UB Dean Pitman and faculty reflect on his tenure, look to future

Dean stepping down comes as humanities lose enrollment


While some department chairs think of E. Bruce Pitman as an “innovative leader,” they also acknowledge the difficult situation he was placed in during his five years as dean of the College of Arts and Sciences.

“He inherited CAS at a time when interest in STEM was accelerating,” said Michael Detty, chair of the chemistry department. “If you look at the enrollment in chemistry, physics and biology, they’re skyrocketing. But if you look at the enrollment in romance literature and more traditional arts, those enrollments were declining.

“I think what drove [Pitman] to step down was the financial tension as to how we manage this,” Detty said.

Pitman announced he will step down as dean at the end of the academic year, ending a five-year tenure that saw him recruit 120 faculty members and help develop the college’s first strategic plan, CAS@20, but also included a major decrease in enrollment for the college’s departments like English, arts, history and foreign language. 

Pitman was appointed to a five-year term that ends this June. He said he is not “resigning,” but is choosing to step down when his term is completed to return to a full-time faculty role.

“You work as hard as you can, get as much done as you can to help the institution,” Pitman said in an email. “Then at some point you need to say I’ve done my part and it is time for someone else to carry things to the next stage.”

Detty said Pitman had to manage “accelerated growth” in the STEM areas, which are expensive, and manage a decline in the arts, which are less expensive but have low student enrollment.
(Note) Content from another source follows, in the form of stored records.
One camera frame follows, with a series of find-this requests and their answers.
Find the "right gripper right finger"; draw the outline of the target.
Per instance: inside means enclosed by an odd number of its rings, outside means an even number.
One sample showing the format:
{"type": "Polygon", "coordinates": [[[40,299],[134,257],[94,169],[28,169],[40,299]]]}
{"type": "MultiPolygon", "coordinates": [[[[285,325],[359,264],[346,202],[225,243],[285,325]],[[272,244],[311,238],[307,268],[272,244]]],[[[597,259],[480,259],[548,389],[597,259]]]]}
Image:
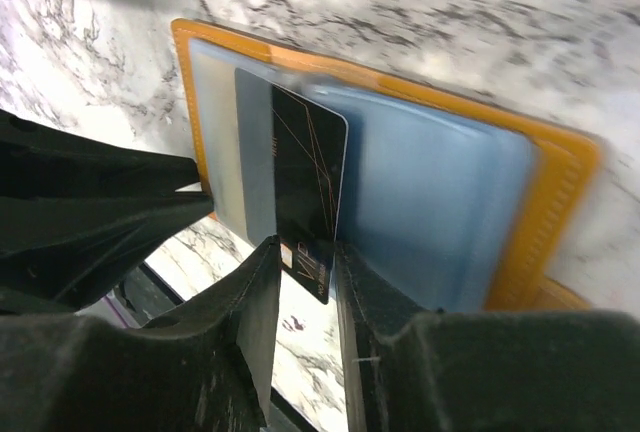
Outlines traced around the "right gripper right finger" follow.
{"type": "Polygon", "coordinates": [[[635,431],[639,324],[613,311],[430,311],[345,245],[335,277],[353,431],[635,431]]]}

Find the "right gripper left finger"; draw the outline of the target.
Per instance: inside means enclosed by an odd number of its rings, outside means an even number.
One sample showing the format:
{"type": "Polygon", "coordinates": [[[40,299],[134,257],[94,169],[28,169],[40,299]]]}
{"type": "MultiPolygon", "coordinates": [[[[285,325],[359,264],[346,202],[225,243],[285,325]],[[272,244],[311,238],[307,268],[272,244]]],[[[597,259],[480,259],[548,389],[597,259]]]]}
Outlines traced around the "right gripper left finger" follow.
{"type": "Polygon", "coordinates": [[[1,321],[5,431],[258,431],[268,422],[280,242],[141,328],[38,314],[1,321]]]}

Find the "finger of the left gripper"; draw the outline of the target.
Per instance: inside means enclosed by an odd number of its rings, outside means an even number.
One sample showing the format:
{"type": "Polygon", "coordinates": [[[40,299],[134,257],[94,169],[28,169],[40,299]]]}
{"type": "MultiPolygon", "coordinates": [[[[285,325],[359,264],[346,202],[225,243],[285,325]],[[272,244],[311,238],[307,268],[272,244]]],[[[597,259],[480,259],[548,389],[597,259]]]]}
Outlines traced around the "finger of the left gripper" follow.
{"type": "Polygon", "coordinates": [[[202,192],[1,200],[1,309],[75,312],[103,297],[168,238],[209,215],[202,192]]]}
{"type": "Polygon", "coordinates": [[[120,148],[1,112],[1,195],[166,196],[199,181],[191,158],[120,148]]]}

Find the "yellow leather card holder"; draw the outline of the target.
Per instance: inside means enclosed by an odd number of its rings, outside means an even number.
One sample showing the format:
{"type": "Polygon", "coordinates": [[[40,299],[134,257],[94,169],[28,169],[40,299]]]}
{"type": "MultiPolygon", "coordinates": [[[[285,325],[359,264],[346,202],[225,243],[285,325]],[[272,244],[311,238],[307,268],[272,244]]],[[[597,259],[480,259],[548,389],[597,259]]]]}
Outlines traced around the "yellow leather card holder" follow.
{"type": "Polygon", "coordinates": [[[271,87],[348,123],[336,242],[427,309],[583,309],[546,266],[601,159],[587,135],[328,56],[171,25],[215,217],[278,234],[271,87]]]}

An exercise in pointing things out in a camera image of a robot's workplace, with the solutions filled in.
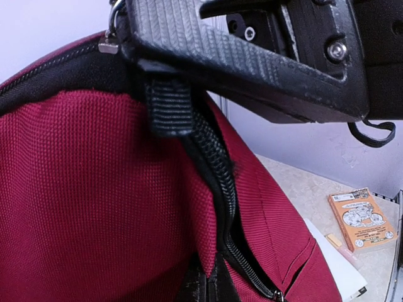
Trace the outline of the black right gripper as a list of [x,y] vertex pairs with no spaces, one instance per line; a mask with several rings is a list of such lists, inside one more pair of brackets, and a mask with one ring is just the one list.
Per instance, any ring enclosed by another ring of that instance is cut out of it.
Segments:
[[402,119],[402,1],[353,2],[370,100],[368,118]]

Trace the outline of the red backpack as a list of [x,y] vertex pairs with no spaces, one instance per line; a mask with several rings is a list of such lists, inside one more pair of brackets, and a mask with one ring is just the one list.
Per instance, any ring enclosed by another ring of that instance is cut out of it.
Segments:
[[234,39],[199,1],[113,1],[106,33],[1,85],[2,301],[340,301],[318,241],[207,94]]

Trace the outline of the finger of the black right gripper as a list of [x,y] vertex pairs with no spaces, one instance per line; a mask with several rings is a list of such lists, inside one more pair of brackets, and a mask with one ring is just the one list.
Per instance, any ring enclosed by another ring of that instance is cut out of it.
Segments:
[[127,1],[140,65],[158,62],[273,123],[361,121],[369,112],[362,67],[341,77],[205,24],[203,1]]

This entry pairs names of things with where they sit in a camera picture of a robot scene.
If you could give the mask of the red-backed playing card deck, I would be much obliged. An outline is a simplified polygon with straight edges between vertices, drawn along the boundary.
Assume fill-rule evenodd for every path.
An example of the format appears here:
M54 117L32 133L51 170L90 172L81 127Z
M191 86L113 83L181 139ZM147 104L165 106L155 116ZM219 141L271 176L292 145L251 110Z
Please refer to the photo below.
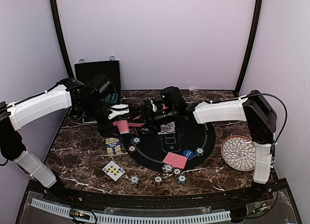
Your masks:
M129 133L129 125L127 120L119 120L113 122L113 125L118 128L120 134L127 134Z

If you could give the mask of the red card deck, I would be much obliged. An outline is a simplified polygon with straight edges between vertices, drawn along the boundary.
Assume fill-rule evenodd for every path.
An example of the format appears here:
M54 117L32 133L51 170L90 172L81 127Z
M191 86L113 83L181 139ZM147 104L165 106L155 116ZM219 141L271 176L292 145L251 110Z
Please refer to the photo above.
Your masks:
M109 156L119 155L122 153L121 144L117 138L106 138L106 149Z

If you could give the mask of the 50 chips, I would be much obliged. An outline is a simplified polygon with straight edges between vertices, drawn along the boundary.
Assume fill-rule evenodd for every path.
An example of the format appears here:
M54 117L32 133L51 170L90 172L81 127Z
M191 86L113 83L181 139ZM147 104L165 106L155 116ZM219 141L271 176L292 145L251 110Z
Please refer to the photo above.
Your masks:
M201 147L196 148L196 156L201 157L204 155L204 149Z
M137 145L141 142L141 138L138 136L135 136L131 139L131 144Z

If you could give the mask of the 100 chips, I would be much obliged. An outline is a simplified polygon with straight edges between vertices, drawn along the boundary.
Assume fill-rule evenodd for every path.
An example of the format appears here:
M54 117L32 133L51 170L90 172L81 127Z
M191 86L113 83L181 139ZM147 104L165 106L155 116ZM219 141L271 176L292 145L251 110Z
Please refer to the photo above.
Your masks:
M131 145L131 146L128 147L128 151L130 153L134 153L134 152L136 152L136 147L134 145Z
M180 169L180 168L174 168L174 169L173 169L173 173L174 173L175 175L180 175L180 174L182 173L182 169Z

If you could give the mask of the blue chip stack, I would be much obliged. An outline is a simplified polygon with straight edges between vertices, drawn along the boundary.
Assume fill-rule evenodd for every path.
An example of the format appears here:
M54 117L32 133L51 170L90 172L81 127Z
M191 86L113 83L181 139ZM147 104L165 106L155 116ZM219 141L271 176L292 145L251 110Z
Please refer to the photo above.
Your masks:
M138 175L132 175L132 176L130 177L130 179L129 179L129 182L130 182L131 184L136 185L136 184L138 184L138 183L140 182L140 177L139 177Z

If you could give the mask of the blue small blind button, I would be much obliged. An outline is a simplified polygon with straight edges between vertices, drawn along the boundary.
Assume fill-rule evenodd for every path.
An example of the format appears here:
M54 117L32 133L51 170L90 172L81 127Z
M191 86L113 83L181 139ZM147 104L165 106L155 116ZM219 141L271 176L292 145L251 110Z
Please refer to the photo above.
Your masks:
M195 156L194 152L190 149L186 149L184 152L183 152L183 156L187 157L188 159L191 159Z

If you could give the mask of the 10 chips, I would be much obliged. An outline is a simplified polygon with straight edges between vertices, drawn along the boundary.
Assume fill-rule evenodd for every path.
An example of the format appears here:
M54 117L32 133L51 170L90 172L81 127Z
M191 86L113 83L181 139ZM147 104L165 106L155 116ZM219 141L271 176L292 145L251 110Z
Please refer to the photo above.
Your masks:
M164 164L164 165L162 166L162 171L163 171L164 173L172 173L172 172L173 172L173 166L170 165L170 164Z

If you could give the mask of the orange 100 chip stack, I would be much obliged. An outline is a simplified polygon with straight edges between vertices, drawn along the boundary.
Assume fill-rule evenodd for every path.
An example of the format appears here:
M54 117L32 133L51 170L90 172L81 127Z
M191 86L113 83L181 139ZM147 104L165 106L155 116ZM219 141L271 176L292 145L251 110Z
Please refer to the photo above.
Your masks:
M156 176L155 178L154 178L154 181L156 182L156 183L161 183L162 182L162 177L161 176Z

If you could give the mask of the green-blue 50 chip stack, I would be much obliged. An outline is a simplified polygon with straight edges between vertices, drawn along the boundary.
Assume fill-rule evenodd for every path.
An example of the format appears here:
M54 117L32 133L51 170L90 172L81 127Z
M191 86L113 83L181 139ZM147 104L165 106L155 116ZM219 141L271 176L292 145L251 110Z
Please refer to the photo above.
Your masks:
M186 184L187 183L187 176L184 174L180 174L177 176L176 181L180 185Z

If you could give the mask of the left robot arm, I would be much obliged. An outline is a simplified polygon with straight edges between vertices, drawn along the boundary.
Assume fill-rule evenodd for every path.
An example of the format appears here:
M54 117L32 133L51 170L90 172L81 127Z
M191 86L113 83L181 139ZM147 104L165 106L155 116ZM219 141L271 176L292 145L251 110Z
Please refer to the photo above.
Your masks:
M99 124L111 124L118 115L129 108L122 104L104 101L104 92L112 86L103 75L95 83L86 85L77 79L66 78L52 88L18 102L0 104L0 153L7 161L15 162L29 175L49 189L49 194L58 203L68 199L68 191L61 180L23 144L18 133L27 124L58 110L81 109Z

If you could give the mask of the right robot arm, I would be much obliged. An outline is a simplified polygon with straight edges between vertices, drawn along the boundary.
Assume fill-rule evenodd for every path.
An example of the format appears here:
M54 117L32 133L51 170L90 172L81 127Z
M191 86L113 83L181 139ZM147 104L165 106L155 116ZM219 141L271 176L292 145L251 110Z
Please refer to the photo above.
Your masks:
M161 101L145 100L144 104L132 110L130 120L143 123L147 128L158 129L171 121L206 124L225 121L243 121L248 125L251 139L256 148L253 182L247 197L257 202L266 193L275 148L281 135L276 132L277 114L266 97L277 96L252 90L248 95L222 100L208 100L188 104L177 87L167 87L160 92Z

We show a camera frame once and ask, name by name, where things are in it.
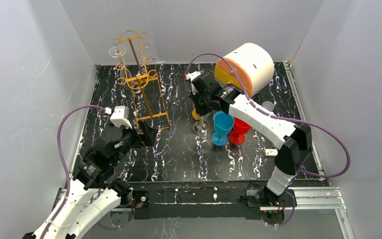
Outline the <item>red plastic wine glass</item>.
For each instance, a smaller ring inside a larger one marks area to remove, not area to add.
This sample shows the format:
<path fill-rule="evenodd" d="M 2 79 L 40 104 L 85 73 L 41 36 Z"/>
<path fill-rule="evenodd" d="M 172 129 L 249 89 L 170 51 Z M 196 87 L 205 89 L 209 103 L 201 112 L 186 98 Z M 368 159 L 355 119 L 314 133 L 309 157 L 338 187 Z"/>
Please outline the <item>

From 2004 to 2014, the arts, foreign languages, history and English enrollment decreased 46, 47, 61and 63 percent, respectively.

Detty said all Pitman could do was manage growth on one side and maintain stability on the other.

Pitman was involved in the creation of several programs and initiatives, such as the Department of Materials Design and Innovation and the Computational and Data-Enabled Science and Engineering program and UB RENEW and the Communities of Excellence.

“Throughout the 16 years I have been in administrative appointments, I have kept an active research program,” Pitman said. “I owe a lot to collaborators who put up with my not always being able to get things done on the timeline we set.”

But Pitman’s tenure also included UB’s controversial Shale Resource and Society Institute that the university ultimately shutdown in 2012 for what President Satish Tripathi called a “cloud of uncertainty.” Many questioned the institute’s positive findings about fracking and whether or not it received industry funding.

At the time, Pitman defended the institute and denied that it received funding from the oil industry. In email responses, Pitman did not acknowledge The Spectrum’s question about his current opinion on the institute looking back.

Detty said Pitman “explored both sides” of the fracking incident.

“It took guts to do that because it was controversial,” Detty said. “It was an innovated approach to addressing the societal need.”

Pitman’s decision to step down comes as UB is preparing to implement new general education requirements for next fall, but Pitman and other chairmen are still expecting a successful launch.

“The college is, of course, deeply involved with the UB curriculum process,” Pitman said. “The faculty in the CAS departments have worked hard to organize courses and put in place all that is being asked of the college and that good work will continue.”

CAS has 108 undergraduate seminars that have been approved, according to Detty. Pitman has meetings scheduled with chairs to go over what each department will contribute to the new general education requirements.

Hong Luo, chair of the physics department, said Pitman “strengthened the identity” of the college and his “leadership in this area will be missed, but the process is already in motion and the system remains intact.”

Pitman stepping down also continues a trend of UB deans resigning and stepping down.

There have at least been five other deans to resign in the past year and a half, including former Law School Dean Makau Mutua, who resigned in September 2014 amid allegations of lying under oath, and former School of Management Dean Arjang Assad, who resigned this summer to become the University of Pittsburgh’s business school dean.

Pitman had no comment on other deans’ resignations.

“As I say, my own reasons have to do with my having dedicated my efforts to UB in an administrative capacity over the past decade and a half,” he said.

Once Pitman steps down, he said he looks forward to putting in more time and energy into research projects. In particular, he is focusing on “issues of uncertainty in numerical simulation and data analysis, part of a joint effort with colleagues in engineering, geology and colleagues at Duke University in statistics.”

Pitman received his Ph.D from Duke.

“Change is always hard, but I’m sure [Pitman] will have more time to enjoy his new role and the college will continue to improve with quite a bit of momentum already in place,” Luo said.

Detty said Pitman will be great going back to a faculty member, but he and the College “miss him as a dean.”

Provost Charles Zukoski will begin a search for the College’s next dean in early 2016. Regardless of who replaces him, Pitman has something to say to his successor.

“I would tell my successor that there are fabulous people working in the deans’ office and in the departments – talented, capable, dedicated folks who are also nice people,” he said.